• WHAT IS BEING ASKED
Leave the pictures out and write out the rest of the listing word for word.

• SOURCE RECORDS
------------------------------------------------------------

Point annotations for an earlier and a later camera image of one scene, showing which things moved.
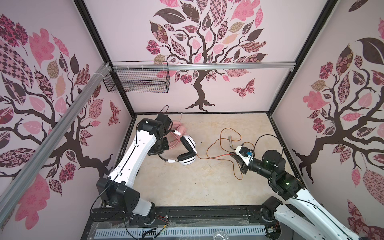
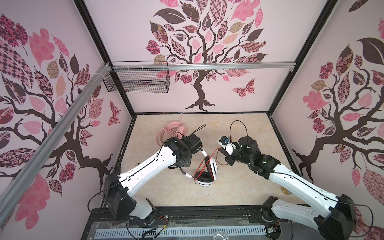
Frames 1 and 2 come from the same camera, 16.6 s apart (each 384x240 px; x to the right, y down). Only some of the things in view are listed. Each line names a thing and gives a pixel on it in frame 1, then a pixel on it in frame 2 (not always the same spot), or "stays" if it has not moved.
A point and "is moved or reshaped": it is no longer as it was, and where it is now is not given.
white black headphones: (188, 158) is moved or reshaped
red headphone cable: (227, 159) -> (209, 158)
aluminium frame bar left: (11, 195) stays
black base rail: (224, 214) stays
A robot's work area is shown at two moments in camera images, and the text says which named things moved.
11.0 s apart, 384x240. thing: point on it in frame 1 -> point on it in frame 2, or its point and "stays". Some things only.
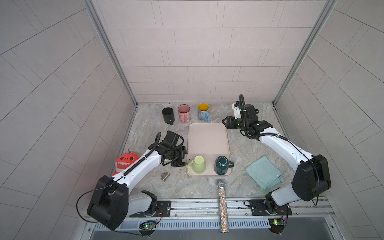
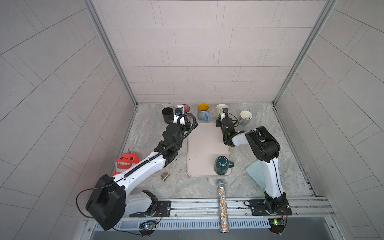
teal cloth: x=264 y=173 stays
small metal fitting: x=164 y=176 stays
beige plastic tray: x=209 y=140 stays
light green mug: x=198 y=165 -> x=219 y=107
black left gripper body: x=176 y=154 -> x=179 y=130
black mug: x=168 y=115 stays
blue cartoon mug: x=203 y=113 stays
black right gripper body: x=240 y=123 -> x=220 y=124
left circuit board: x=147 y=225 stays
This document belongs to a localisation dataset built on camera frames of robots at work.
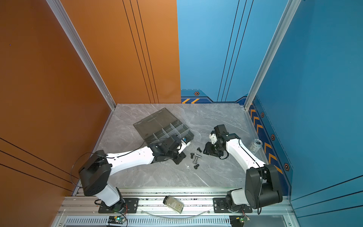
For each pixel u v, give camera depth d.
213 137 0.81
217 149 0.72
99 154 0.47
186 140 0.74
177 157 0.74
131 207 0.74
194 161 0.88
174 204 0.71
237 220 0.70
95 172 0.44
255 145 0.81
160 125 1.06
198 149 0.94
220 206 0.72
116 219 0.71
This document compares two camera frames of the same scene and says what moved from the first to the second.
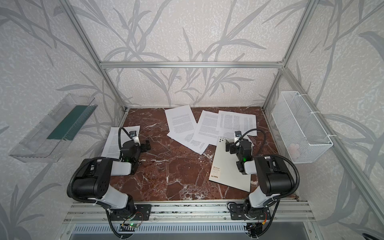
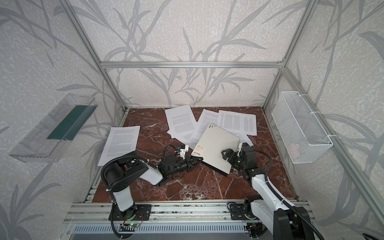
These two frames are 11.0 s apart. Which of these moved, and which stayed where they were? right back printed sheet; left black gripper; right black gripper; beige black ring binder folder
Moved: beige black ring binder folder; left black gripper
Stayed: right back printed sheet; right black gripper

------------------------------------------------------------

• EXPECTED ANSWER
Point annotations for an earlier and a later camera image of one scene, showing which things moved.
Frames 1 and 2 come from the same camera, 16.6 s apart (each 384x240 px; x to the right, y down). Only some of the things in view are listed. Each line names a thing and gives a pixel on it in frame 1, then a pixel on it in frame 2 (not always the same spot), or "stays" if it has not moved.
A point and "is moved or reshaped": it is no longer as it was, and where it is now is not given.
white black headphones: (188, 158) is moved or reshaped
red headphone cable: (227, 159) -> (209, 158)
aluminium frame bar left: (11, 195) stays
black base rail: (224, 214) stays
A robot's work area is shown at two moments in camera images, and the text says which named things moved.
11.0 s apart, 384x240. thing: point on it in frame 1 -> point on it in frame 2, or its point and "stays". Some things only.
teal cloth: x=264 y=173 stays
small metal fitting: x=164 y=176 stays
beige plastic tray: x=209 y=140 stays
light green mug: x=198 y=165 -> x=219 y=107
black left gripper body: x=176 y=154 -> x=179 y=130
black mug: x=168 y=115 stays
blue cartoon mug: x=203 y=113 stays
black right gripper body: x=240 y=123 -> x=220 y=124
left circuit board: x=147 y=225 stays
This document belongs to a localisation dataset built on camera frames of robots at work.
For each pixel u v, give camera depth d.
213 137 0.81
217 149 0.72
99 154 0.47
186 140 0.74
177 157 0.74
131 207 0.74
194 161 0.88
174 204 0.71
237 220 0.70
95 172 0.44
255 145 0.81
160 125 1.06
198 149 0.94
220 206 0.72
116 219 0.71
This document compares two camera frames of the same scene and says what moved from the first to the second.
These two frames are 11.0 s apart. Which of these moved, and which stayed where they were? right back printed sheet; left black gripper; right black gripper; beige black ring binder folder
Moved: beige black ring binder folder; left black gripper
Stayed: right back printed sheet; right black gripper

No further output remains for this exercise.